* _Exercise prompt_:
Each line in the entries below that holds the string "drawer" must be copied.

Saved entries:

━━━

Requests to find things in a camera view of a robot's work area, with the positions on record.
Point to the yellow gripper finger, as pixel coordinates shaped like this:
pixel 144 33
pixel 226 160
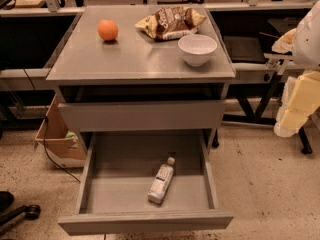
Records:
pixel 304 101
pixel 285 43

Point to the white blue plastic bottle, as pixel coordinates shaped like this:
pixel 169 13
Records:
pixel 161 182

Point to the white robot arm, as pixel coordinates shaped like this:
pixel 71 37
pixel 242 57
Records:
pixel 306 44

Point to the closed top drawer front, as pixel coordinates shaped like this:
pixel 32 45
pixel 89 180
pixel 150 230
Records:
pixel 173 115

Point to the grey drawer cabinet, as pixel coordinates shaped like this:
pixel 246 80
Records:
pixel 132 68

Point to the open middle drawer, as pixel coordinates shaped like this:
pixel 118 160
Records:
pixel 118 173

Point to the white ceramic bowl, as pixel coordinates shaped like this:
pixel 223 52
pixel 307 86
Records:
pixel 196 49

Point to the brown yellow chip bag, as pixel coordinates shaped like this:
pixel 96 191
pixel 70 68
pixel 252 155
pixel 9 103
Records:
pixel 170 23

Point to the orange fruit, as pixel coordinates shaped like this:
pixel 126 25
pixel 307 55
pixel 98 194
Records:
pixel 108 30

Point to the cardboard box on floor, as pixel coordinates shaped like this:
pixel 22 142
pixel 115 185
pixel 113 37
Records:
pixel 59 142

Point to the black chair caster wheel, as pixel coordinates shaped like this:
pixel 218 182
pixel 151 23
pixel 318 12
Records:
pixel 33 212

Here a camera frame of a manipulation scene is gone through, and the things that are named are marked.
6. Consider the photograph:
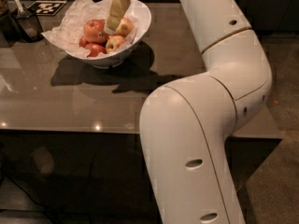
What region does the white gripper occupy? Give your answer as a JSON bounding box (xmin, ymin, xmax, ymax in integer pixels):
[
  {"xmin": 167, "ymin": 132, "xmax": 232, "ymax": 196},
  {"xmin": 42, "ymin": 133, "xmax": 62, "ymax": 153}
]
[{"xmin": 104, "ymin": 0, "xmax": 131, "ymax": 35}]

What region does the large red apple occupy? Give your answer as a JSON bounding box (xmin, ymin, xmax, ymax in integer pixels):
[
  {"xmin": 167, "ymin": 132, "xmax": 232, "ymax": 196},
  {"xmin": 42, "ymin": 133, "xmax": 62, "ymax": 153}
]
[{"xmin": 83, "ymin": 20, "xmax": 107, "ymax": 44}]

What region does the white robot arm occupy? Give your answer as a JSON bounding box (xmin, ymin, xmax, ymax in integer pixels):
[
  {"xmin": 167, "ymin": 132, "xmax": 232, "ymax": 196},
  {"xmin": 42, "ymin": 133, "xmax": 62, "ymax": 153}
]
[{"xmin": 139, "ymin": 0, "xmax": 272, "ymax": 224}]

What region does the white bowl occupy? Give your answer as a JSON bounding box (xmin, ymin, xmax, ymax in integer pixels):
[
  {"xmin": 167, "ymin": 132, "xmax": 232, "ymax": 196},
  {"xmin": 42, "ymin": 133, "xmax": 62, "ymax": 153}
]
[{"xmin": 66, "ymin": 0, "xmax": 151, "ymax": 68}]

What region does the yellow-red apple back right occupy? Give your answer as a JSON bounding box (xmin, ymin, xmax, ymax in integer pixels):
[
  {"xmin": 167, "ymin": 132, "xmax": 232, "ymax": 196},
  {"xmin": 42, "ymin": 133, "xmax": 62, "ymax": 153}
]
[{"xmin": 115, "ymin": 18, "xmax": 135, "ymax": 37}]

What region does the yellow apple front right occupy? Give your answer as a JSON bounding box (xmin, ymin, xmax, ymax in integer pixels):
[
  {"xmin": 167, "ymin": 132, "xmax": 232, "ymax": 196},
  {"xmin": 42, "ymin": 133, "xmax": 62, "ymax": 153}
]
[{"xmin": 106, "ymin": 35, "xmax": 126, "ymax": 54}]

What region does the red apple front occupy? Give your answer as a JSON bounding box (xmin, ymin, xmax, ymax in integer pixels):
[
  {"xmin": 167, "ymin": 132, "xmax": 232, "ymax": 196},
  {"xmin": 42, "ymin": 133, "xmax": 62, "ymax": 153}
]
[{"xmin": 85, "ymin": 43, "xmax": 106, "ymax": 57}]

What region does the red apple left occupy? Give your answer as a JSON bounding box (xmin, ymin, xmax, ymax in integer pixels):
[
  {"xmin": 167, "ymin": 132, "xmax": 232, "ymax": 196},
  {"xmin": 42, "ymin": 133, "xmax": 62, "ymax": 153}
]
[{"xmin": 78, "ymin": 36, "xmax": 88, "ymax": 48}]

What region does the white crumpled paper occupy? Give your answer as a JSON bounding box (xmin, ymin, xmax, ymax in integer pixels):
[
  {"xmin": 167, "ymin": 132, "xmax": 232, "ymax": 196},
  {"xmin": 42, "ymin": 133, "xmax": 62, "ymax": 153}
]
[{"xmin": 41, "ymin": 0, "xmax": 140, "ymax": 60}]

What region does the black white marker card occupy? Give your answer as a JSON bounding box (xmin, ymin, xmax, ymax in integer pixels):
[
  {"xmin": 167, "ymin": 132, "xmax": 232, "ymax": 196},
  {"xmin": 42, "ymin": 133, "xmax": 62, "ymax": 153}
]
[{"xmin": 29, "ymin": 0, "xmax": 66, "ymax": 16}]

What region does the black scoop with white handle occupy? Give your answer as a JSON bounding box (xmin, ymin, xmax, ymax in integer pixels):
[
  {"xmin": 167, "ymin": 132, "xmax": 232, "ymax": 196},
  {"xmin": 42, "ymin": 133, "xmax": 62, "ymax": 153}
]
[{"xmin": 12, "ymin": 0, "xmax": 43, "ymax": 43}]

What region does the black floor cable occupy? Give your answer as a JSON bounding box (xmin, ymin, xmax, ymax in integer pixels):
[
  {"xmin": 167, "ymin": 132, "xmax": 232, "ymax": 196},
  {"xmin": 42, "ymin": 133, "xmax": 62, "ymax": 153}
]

━━━

* _The completed task_:
Point to the closed top drawer front, as pixel coordinates shaped like this:
Point to the grey drawer cabinet, as pixel coordinates shaped like this:
Point to the open middle drawer, as pixel coordinates shaped like this:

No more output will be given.